** WHAT YOU WILL DO **
Give back exactly the stretch of data below from the line holding "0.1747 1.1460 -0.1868" through the line holding "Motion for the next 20", both ends included, and leave the remaining lines out.

RECORDS FOR THIS TASK section start

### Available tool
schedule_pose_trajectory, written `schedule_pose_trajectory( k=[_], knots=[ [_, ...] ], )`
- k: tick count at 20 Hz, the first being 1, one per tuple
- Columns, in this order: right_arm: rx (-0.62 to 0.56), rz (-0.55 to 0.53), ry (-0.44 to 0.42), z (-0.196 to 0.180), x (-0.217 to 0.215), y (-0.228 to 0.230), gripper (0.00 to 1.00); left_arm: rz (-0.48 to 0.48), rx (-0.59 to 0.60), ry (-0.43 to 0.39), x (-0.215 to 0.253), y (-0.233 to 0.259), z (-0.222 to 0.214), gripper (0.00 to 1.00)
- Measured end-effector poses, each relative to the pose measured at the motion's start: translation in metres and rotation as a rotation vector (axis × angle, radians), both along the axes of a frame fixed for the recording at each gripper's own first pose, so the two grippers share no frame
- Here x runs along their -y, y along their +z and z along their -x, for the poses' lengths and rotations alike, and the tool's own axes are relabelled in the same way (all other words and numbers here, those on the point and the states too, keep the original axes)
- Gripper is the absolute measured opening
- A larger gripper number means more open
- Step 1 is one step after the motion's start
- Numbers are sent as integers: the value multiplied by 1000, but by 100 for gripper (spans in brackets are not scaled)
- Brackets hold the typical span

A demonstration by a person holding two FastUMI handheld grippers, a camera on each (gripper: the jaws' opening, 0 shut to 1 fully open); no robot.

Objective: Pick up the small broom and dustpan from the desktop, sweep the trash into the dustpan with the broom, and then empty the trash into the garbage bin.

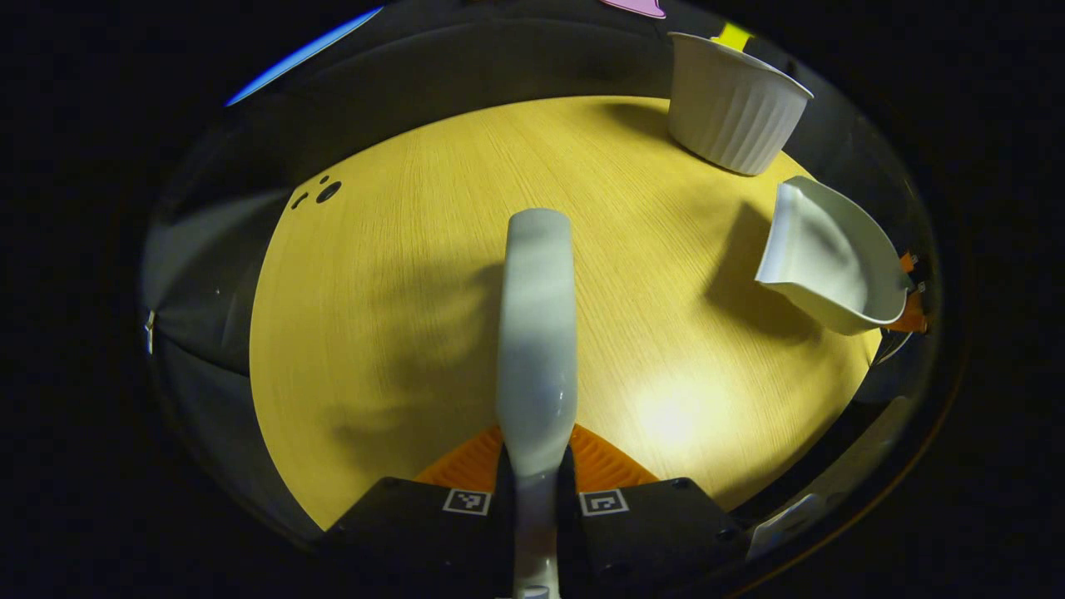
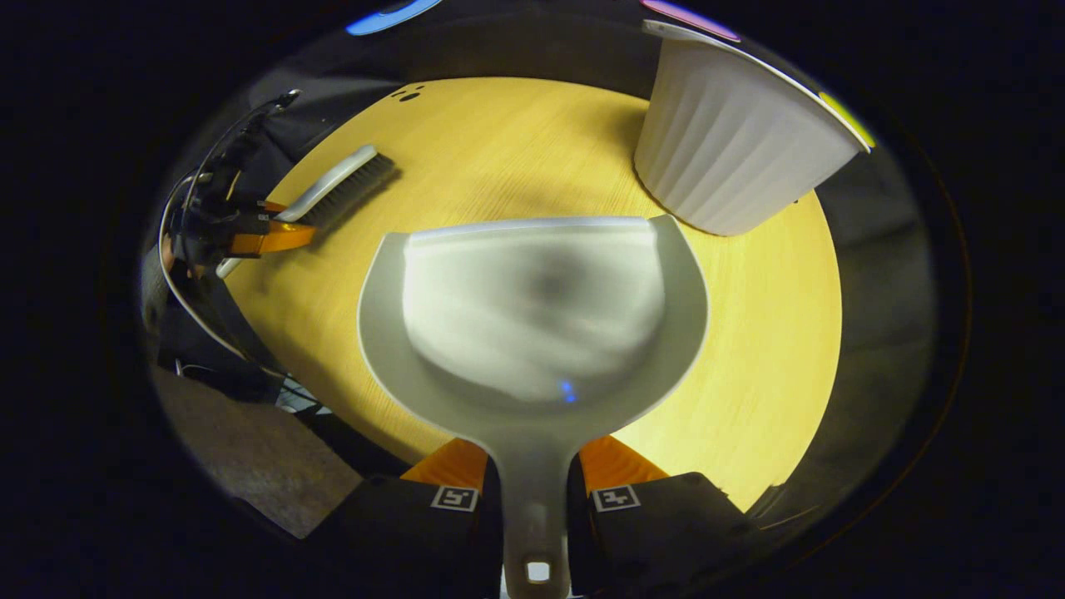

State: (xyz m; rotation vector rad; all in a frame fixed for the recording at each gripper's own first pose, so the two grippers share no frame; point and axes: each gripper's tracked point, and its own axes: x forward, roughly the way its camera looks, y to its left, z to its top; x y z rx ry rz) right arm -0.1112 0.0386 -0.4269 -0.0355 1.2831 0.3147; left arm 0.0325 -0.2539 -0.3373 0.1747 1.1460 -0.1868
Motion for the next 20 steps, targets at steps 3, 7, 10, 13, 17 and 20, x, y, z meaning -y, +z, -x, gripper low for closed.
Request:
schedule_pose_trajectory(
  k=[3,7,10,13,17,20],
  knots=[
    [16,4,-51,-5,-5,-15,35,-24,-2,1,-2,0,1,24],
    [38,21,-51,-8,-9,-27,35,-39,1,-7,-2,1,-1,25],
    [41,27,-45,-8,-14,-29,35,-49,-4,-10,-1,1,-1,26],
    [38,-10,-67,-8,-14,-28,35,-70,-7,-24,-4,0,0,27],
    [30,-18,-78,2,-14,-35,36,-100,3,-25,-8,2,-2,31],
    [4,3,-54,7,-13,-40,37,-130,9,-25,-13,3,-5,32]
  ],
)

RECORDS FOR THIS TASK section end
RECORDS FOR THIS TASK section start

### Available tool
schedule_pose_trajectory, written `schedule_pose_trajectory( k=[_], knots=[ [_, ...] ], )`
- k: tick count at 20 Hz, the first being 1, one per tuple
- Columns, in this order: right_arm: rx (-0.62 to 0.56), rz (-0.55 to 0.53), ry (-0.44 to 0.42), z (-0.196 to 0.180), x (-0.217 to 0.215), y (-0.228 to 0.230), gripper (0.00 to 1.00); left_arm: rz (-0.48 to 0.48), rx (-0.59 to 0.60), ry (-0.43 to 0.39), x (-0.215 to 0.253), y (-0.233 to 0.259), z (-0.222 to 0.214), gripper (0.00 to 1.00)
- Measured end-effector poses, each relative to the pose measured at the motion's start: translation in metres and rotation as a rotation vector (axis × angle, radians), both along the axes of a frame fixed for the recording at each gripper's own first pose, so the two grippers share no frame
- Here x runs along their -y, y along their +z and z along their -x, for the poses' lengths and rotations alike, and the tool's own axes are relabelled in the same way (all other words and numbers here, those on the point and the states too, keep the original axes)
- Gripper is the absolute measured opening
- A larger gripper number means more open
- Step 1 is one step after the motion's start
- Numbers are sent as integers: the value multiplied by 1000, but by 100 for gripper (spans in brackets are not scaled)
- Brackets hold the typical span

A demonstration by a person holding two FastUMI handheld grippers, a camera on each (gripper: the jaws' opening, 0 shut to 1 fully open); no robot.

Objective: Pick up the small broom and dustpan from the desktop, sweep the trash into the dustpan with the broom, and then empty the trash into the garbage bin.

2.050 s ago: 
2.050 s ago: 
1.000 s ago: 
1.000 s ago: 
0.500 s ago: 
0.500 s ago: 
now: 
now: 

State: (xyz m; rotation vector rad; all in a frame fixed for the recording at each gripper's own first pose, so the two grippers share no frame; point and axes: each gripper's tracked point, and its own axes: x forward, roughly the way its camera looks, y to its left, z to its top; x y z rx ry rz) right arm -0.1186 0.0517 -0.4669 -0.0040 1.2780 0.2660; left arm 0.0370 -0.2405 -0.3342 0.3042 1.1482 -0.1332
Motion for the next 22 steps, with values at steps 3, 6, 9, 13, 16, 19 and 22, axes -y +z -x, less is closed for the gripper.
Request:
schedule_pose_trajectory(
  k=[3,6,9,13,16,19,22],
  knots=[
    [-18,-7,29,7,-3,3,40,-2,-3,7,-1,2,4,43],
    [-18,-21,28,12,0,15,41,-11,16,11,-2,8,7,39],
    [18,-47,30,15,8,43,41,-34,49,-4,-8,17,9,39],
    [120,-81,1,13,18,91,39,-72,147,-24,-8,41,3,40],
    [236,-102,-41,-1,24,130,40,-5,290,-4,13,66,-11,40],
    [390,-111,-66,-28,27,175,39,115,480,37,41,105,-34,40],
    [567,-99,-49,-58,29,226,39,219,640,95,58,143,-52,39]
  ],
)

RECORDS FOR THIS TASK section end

** SOLUTION TO THE PROBLEM **
State: (xyz m; rotation vector rad; all in a frame fixed for the recording at each gripper's own first pose, so the two grippers share no frame; point and axes: each gripper's tracked point, and its own axes: x forward, roughly the way its camera looks, y to its left, z to its top; x y z rx ry rz) right arm -0.1112 0.0386 -0.4269 -0.0355 1.2831 0.3147; left arm 0.0325 -0.2539 -0.3373 0.1747 1.1460 -0.1868
Motion for the next 20 steps, targets at steps 3, 7, 10, 13, 17 and 20, x, y, z meaning -y, +z, -x, gripper low for closed.

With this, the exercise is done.